> **TASK TO COMPLETE**
Exact copy, no pictures: restate each entry below word for word.

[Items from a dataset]
++++++++++

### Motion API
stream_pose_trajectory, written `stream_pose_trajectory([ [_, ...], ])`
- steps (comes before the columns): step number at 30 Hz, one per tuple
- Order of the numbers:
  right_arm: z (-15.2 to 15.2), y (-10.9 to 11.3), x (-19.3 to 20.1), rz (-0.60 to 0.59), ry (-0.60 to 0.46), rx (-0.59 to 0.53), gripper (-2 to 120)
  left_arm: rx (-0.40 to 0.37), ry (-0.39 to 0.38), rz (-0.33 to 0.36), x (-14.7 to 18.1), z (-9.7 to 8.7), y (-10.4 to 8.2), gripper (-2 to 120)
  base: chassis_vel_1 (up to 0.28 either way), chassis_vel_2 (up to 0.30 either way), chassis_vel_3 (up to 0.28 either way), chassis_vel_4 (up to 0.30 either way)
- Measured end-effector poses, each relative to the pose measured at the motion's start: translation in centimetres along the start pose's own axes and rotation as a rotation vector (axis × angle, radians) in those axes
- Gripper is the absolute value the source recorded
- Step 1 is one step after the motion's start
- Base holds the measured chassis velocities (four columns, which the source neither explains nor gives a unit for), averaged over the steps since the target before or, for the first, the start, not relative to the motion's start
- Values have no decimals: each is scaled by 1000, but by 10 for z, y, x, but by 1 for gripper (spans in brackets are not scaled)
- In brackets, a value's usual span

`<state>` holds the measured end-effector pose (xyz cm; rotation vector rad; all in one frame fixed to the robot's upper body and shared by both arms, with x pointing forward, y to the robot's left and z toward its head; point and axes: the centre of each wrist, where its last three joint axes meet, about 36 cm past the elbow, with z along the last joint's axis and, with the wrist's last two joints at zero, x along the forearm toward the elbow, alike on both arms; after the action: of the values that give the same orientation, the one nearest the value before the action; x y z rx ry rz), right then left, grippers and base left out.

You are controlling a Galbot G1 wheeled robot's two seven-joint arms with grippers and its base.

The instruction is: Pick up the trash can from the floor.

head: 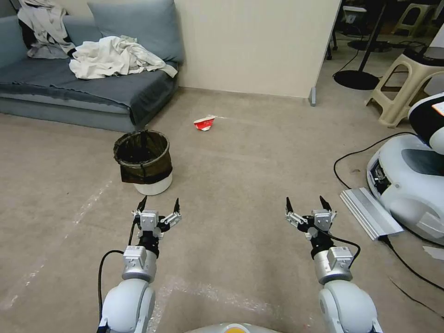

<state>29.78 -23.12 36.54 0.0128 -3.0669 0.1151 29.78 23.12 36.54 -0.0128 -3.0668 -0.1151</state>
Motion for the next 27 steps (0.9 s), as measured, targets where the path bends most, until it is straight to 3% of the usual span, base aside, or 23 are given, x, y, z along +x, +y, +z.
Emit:
stream_pose_trajectory([
  [13,0,0,0,0,0,0,100,0,0,0,0,0,0,100,0,0,0,0],
  [16,-1,-1,1,3,2,-2,100,11,-6,-1,3,-7,1,100,0,0,0,0],
  [19,-23,-9,12,31,-8,-25,100,58,-16,-6,16,-33,4,100,0,0,0,0],
  [20,-23,-9,12,31,-8,-25,100,58,-16,-6,16,-33,4,100,0,0,0,0],
  [23,-55,-21,29,69,-18,-57,100,117,-30,-9,34,-66,7,100,0,0,0,0],
  [24,-55,-21,29,69,-18,-57,100,117,-30,-9,34,-66,7,100,0,0,0,0],
  [27,-85,-29,47,99,-29,-82,100,168,-41,-4,51,-96,9,100,0,0,0,0],
])
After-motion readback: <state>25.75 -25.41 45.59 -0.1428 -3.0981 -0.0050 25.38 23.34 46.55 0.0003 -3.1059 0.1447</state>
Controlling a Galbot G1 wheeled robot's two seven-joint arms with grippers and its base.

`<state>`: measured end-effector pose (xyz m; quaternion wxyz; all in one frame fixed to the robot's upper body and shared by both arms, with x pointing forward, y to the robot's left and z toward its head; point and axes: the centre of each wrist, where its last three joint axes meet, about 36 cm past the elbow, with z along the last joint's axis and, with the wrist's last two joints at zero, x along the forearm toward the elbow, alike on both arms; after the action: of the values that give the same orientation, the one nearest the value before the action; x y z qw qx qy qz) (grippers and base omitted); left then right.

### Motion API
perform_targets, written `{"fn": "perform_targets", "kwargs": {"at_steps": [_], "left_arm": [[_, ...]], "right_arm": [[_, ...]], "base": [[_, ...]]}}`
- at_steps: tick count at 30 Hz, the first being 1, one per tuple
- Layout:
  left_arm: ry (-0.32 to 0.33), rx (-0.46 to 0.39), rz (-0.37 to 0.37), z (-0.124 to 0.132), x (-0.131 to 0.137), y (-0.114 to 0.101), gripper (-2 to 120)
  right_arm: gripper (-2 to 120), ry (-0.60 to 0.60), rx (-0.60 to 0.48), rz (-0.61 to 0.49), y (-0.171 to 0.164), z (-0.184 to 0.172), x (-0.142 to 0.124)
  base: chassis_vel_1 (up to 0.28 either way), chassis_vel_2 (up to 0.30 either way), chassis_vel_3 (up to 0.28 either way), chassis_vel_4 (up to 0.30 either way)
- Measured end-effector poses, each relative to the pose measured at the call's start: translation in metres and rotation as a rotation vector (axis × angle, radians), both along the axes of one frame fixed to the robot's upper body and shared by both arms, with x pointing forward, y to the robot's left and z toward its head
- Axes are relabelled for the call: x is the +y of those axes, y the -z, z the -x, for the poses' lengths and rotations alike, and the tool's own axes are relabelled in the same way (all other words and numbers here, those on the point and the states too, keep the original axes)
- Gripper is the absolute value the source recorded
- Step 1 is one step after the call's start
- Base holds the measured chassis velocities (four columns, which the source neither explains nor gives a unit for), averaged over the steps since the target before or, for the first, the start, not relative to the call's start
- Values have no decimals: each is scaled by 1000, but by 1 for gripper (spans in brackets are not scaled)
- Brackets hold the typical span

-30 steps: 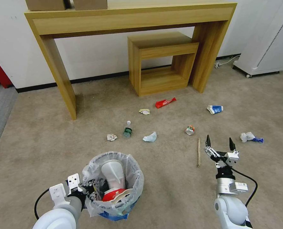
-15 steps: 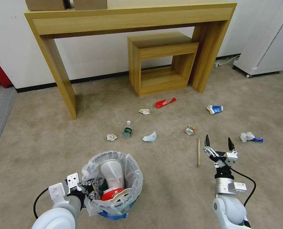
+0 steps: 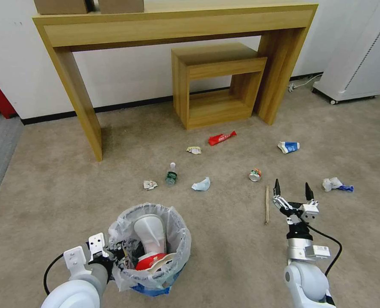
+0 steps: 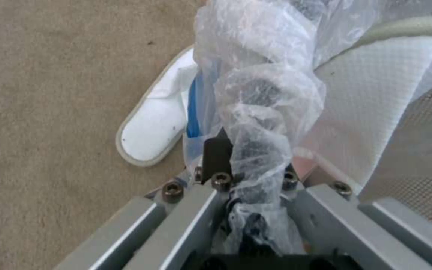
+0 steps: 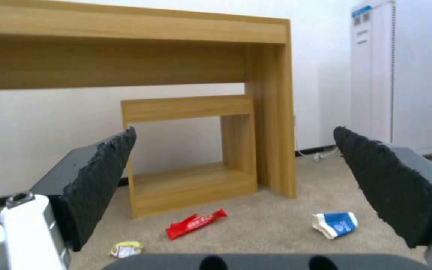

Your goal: Pick up the trash bin and place the garbage on the floor into it.

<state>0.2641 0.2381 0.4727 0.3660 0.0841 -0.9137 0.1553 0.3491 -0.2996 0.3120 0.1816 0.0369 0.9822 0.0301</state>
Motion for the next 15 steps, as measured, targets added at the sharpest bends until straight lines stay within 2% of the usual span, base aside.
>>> {"fn": "perform_targets", "kwargs": {"at_steps": [11,15], "left_arm": [[4,2,4,4,-6,1,0],[5,3,1,5,-9,2,0]], "right_arm": [[100,-22,8,58,4,1,-1],[100,-28,8,65,6,1,-3]], "base": [[0,0,0,0],[-80,79,76,-80]]}}
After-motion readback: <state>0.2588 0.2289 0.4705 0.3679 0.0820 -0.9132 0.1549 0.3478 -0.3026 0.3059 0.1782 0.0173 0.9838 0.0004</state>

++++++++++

> **SOLUTION TO THE PROBLEM**
### Motion API
stream_pose_trajectory, written `stream_pose_trajectory([ [_, ...], ])`
- steps (comes before the columns): step number at 30 Hz, one per tuple
- Order of the numbers:
  right_arm: z (-15.2 to 15.2), y (-10.9 to 11.3), x (-19.3 to 20.1), rz (-0.60 to 0.59), ry (-0.60 to 0.46), rx (-0.59 to 0.53), gripper (-2 to 120)
  left_arm: rx (-0.40 to 0.37), ry (-0.39 to 0.38), rz (-0.33 to 0.36), x (-14.7 to 18.1), z (-9.7 to 8.7), y (-10.4 to 8.2), gripper (-2 to 120)
  base: chassis_vel_1 (up to 0.28 either way), chassis_vel_2 (up to 0.30 either way), chassis_vel_3 (up to 0.28 either way), chassis_vel_4 (up to 0.30 either way)
- Measured end-effector poses, each relative to the pose measured at the motion's start: translation in centimetres along the start pose's own axes and rotation as a rotation vector (axis × angle, radians) in those axes
- Gripper is the absolute value the source recorded
- Step 1 is one step after the motion's start
- Base holds the measured chassis velocities (four columns, which the source neither explains nor gives a unit for), averaged over the steps since the target before or, for the first, the start, not relative to the motion's start
- Values have no decimals: each is scaled by 1000, but by 10 for z, y, x, but by 1 for gripper (spans in brackets are not scaled)
- In brackets, a value's usual span

`<state>` holds the measured end-effector pose (xyz cm; rotation vector rad; all in one frame fixed to the robot's upper body and shared by both arms, with x pointing forward, y to the robot's left and z toward its head; point and axes: the centre of each wrist, where its last three joint axes meet, about 36 cm past the elbow, with z along the last joint's axis and, with the wrist's last two joints at zero, x along the forearm toward the elbow, alike on both arms; after the action: of the values that give the same orientation, the one nearest the value before the action; x y z rx ry rz), right then left, grippers and base left out.

You are controlling a Galbot G1 wheeled robot's two seven-joint arms with grippers and its base.

The instruction is: Pick up the trash can from the floor.

head: 

<state>29.78 -23.12 36.54 0.0128 -3.0669 0.1151 29.78 23.12 36.54 -0.0128 -3.0668 -0.1151</state>
Motion for the next 27 steps (0.9 s), as measured, targets where the path bends most, until it is straight to 3% of the usual span, base aside, or 23 are given, x, y, z along +x, +y, +z.
Emit:
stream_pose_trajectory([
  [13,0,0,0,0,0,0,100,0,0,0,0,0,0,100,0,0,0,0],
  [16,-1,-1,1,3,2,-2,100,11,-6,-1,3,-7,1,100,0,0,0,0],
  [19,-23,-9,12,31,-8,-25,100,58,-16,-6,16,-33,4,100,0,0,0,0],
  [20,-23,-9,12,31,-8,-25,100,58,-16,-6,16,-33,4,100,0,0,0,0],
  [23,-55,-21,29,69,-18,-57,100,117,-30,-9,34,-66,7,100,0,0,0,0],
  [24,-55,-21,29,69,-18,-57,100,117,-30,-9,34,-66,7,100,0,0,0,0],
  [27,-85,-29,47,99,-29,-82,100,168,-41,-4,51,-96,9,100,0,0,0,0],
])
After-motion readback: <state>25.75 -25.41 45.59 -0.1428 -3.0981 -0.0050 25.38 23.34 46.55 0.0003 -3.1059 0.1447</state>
Controlling a Galbot G1 wheeled robot's two seven-joint arms with grippers and its base.

`<state>`: measured end-effector pose (xyz m; quaternion wxyz; all in one frame fixed to the robot's upper body and shared by both arms, with x pointing forward, y to the robot's left and z toward its head; point and axes: the centre of each wrist, where its last three joint axes meet, about 36 cm past the elbow, with z along the last joint's axis and, with the wrist's last two joints at zero, x along the forearm toward the elbow, alike on both arms; after the action: of the values that give the same orientation, the one nearest the value before the action; x y z qw qx qy qz) (grippers and base omitted); left then right.

### Motion API
perform_targets, written `{"fn": "perform_targets", "kwargs": {"at_steps": [_], "left_arm": [[_, ...]], "right_arm": [[_, ...]], "base": [[_, ...]]}}`
- at_steps: tick count at 30 Hz, the first being 1, one per tuple
- Layout:
  left_arm: ry (-0.32 to 0.33), rx (-0.46 to 0.39), rz (-0.37 to 0.37), z (-0.124 to 0.132), x (-0.131 to 0.137), y (-0.114 to 0.101), gripper (-2 to 120)
  right_arm: gripper (-2 to 120), ry (-0.60 to 0.60), rx (-0.60 to 0.48), rz (-0.61 to 0.49), y (-0.171 to 0.164), z (-0.184 to 0.172), x (-0.142 to 0.124)
  base: chassis_vel_1 (up to 0.28 either way), chassis_vel_2 (up to 0.30 either way), chassis_vel_3 (up to 0.28 either way), chassis_vel_4 (up to 0.30 either way)
- Measured end-effector poses, each relative to the pose measured at the call's start: translation in metres and rotation as a rotation vector (axis × angle, radians), both along the axes of one frame fixed to the robot's upper body and shared by both arms, with x pointing forward, y to the robot's left and z toward its head
- Axes are relabelled for the call: x is the +y of those axes, y the -z, z the -x, for the poses' lengths and rotations alike, and the tool's own axes are relabelled in the same way (all other words and numbers here, those on the point and the states too, keep the original axes)
- Gripper is the absolute value the source recorded
- Step 1 is one step after the call's start
- Base holds the measured chassis velocities (four columns, which the source neither explains nor gives a unit for), averaged over the steps since the target before or, for the first, the start, not relative to the call's start
- Values have no decimals: each is scaled by 1000, but by 1 for gripper (spans in brackets are not scaled)
- Brackets hold the typical span

-30 steps: 
-15 steps: 
+0 steps: 
+0 steps: 
+0 steps: 

Your goal: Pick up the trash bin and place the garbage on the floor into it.

<state>0.2641 0.2381 0.4727 0.3660 0.0841 -0.9137 0.1553 0.3491 -0.2996 0.3120 0.1816 0.0369 0.9822 0.0301</state>
Motion for the next 15 steps, as measured, targets added at the sharpest bends until straight lines stay within 2% of the usual span, base aside.
>>> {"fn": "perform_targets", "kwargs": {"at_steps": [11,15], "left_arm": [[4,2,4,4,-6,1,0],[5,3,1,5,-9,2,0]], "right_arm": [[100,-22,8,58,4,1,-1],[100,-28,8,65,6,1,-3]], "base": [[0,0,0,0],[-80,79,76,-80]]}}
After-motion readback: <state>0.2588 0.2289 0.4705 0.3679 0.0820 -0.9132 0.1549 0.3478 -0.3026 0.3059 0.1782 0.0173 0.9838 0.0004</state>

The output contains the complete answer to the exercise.